Description of the task:
Provide only the number of lines in the following data that contain "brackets".

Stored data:
■ ■ ■

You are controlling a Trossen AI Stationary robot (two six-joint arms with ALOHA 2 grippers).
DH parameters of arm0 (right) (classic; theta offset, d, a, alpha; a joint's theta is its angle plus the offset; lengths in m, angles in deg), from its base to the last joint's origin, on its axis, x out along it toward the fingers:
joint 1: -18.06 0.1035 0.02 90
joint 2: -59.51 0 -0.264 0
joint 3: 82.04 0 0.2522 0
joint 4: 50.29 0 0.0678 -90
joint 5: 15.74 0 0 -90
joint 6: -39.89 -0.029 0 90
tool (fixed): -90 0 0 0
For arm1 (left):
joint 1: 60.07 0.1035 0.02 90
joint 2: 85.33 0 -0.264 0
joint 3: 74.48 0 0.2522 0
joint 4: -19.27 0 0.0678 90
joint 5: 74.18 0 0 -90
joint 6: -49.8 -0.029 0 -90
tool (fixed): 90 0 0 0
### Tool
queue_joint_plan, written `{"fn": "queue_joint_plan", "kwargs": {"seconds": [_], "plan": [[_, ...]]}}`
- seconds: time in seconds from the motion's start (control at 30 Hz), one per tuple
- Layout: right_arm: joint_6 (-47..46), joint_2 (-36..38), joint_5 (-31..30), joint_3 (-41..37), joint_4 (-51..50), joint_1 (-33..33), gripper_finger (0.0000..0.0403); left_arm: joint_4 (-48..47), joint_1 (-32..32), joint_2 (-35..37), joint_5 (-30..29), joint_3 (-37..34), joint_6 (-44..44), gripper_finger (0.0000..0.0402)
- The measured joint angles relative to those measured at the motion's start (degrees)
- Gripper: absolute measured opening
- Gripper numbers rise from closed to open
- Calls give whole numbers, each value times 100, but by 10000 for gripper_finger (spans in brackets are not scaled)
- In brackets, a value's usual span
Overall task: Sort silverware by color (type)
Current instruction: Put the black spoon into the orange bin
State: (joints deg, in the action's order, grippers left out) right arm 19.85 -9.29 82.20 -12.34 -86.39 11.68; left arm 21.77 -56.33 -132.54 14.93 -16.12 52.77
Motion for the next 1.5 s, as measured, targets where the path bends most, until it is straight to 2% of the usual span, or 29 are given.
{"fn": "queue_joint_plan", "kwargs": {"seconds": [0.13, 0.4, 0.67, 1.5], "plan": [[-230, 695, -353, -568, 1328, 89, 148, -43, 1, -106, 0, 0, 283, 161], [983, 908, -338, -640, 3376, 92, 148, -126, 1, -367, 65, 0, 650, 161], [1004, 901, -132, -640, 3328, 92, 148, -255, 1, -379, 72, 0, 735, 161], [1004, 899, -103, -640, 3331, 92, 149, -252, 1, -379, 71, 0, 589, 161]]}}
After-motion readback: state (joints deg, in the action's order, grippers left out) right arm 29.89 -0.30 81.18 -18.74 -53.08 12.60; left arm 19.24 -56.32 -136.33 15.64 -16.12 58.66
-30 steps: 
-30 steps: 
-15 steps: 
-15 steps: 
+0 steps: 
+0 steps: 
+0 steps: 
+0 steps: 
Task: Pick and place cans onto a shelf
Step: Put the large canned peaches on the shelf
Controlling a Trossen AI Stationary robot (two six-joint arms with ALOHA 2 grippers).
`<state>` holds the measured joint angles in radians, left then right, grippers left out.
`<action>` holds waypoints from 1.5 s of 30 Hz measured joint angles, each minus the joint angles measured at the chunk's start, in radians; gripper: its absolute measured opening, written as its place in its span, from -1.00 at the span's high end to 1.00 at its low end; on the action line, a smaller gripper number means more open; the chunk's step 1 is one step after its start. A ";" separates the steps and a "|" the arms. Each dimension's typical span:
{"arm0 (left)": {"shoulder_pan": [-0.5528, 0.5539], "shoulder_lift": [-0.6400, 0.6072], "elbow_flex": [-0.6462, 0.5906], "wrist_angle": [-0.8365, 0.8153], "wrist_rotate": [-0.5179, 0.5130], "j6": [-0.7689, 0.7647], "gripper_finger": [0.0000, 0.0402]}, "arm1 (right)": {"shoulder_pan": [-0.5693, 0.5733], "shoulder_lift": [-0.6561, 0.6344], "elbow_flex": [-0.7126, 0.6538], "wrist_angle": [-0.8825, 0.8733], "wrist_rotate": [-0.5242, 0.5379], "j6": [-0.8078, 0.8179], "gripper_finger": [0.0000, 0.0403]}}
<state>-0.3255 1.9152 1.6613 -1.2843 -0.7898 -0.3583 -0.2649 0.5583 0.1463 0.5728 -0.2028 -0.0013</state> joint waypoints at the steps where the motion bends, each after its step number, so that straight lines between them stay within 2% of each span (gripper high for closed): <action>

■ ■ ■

Exercise solution:
2